To help shed light on that question and open doors to treatments, cures and new ways of protecting the brain from the initial traumatic injury, researchers from the Johns Hopkins Department of Psychiatry and Behavioral Sciences and the Department of Radiology and Radiological Sciences are testing a new imaging approach for spotting signs of sports-related traumatic brain injury in former NFL football players.
In their study published in the February 2015 issue of the journal Neurobiology of Disease, psychiatrist Jennifer Coughlin and colleagues enrolled retired NFL players, ages 57 to 74, who were recruited to the study by the NFL Players Association and by word of mouth. In both the players and normal aged-matched controls, the researchers used positron emission tomography (PET) to detect binding of a radiolabel to a known indicator of brain injury and repair called translocator protein.
Results showed that radiolabel binding was higher in players than in controls. Of the 12 brain regions studied, three—the right and left supramarginal cortex and the right side amygdala—showed significantly elevated radiolabel binding in the football players compared to the controls.

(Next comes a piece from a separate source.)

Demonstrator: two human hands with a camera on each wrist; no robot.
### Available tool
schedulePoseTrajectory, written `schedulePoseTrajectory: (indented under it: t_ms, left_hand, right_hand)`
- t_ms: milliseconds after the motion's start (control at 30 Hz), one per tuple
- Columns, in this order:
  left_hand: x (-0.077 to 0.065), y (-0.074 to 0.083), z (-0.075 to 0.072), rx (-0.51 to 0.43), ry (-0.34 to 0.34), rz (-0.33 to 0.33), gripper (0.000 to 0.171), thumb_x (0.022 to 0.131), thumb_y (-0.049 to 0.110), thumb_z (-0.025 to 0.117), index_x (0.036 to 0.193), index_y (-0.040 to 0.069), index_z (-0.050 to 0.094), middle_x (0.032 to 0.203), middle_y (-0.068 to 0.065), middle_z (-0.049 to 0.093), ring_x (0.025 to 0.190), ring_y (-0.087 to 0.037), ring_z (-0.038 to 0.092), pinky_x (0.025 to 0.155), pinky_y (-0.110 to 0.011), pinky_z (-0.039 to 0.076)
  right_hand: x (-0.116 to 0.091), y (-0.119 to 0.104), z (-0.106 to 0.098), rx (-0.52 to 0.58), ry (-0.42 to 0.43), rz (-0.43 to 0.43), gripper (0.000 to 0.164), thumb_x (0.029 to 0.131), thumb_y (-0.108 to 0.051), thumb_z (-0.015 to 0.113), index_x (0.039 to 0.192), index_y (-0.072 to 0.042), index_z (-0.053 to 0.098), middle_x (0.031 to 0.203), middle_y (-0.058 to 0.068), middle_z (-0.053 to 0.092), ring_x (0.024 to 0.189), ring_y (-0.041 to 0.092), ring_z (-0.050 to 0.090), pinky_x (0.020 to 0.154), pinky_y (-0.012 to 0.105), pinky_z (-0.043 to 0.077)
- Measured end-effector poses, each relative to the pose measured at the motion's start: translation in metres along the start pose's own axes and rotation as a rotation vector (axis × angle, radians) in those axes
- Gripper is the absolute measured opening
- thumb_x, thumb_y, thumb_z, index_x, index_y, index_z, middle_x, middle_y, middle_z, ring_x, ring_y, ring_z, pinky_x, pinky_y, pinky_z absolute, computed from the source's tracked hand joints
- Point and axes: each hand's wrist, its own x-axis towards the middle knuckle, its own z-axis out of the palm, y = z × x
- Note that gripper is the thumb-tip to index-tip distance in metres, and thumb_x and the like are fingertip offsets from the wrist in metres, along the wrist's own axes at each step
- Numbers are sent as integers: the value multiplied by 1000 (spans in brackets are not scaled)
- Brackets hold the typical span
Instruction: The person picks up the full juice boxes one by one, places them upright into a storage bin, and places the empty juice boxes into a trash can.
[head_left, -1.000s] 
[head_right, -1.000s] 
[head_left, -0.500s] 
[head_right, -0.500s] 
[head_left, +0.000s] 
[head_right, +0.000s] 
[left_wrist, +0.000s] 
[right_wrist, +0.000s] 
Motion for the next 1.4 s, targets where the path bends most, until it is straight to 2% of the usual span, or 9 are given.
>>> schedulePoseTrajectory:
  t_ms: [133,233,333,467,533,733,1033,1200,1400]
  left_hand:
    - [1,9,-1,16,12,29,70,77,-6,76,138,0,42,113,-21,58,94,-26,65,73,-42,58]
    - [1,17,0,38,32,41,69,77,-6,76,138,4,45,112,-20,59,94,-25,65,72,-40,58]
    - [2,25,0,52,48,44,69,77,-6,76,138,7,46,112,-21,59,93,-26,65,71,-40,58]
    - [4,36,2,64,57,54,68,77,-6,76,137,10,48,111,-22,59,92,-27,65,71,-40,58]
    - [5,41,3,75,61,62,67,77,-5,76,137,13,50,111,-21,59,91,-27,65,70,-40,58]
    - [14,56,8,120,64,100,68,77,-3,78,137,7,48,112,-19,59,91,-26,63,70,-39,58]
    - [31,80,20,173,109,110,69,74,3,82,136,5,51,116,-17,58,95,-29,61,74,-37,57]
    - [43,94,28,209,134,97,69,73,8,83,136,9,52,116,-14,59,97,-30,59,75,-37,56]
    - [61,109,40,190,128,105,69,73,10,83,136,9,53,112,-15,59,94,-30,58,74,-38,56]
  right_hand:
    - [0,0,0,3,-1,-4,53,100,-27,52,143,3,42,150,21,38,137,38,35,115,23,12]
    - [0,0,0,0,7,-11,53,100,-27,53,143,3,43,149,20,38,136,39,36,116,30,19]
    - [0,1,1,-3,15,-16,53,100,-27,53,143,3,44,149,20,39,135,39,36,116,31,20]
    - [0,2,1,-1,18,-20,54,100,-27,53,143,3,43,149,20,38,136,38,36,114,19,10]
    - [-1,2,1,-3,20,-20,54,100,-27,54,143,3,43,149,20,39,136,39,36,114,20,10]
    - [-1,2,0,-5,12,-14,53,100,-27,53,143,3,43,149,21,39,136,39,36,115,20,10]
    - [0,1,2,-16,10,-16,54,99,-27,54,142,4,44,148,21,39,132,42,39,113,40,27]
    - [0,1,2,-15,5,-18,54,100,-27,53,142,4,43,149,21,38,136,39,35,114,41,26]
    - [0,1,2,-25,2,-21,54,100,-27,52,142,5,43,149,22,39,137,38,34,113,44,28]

Coughlin emphasizes that this was a pilot study to test whether their approach is valid for studying brain injury. “Only nine players were studied,” she says, “which means that the number is too small to rule out other factors that might cause similar symptoms,” such as smoking, drug and alcohol use, and family history of dementia.
“We hope to recruit more participants and partner with our colleagues around the country who will join us in using this and related PET scan techniques to look for brain events in football players,” Coughlin adds. “That may be the best way to provide enough data to reach more solid conclusions so we can eventually better guide players who suffer concussions.”
The research was supported by several funders including the National Institutes of Health, the NFL Charities and the GE/NFL Head Health Challenge. All want to know whether (and if so, how) repetitive hits to the head can trigger a biological pathway in the brain and cognitive, mood and behavioral impairments.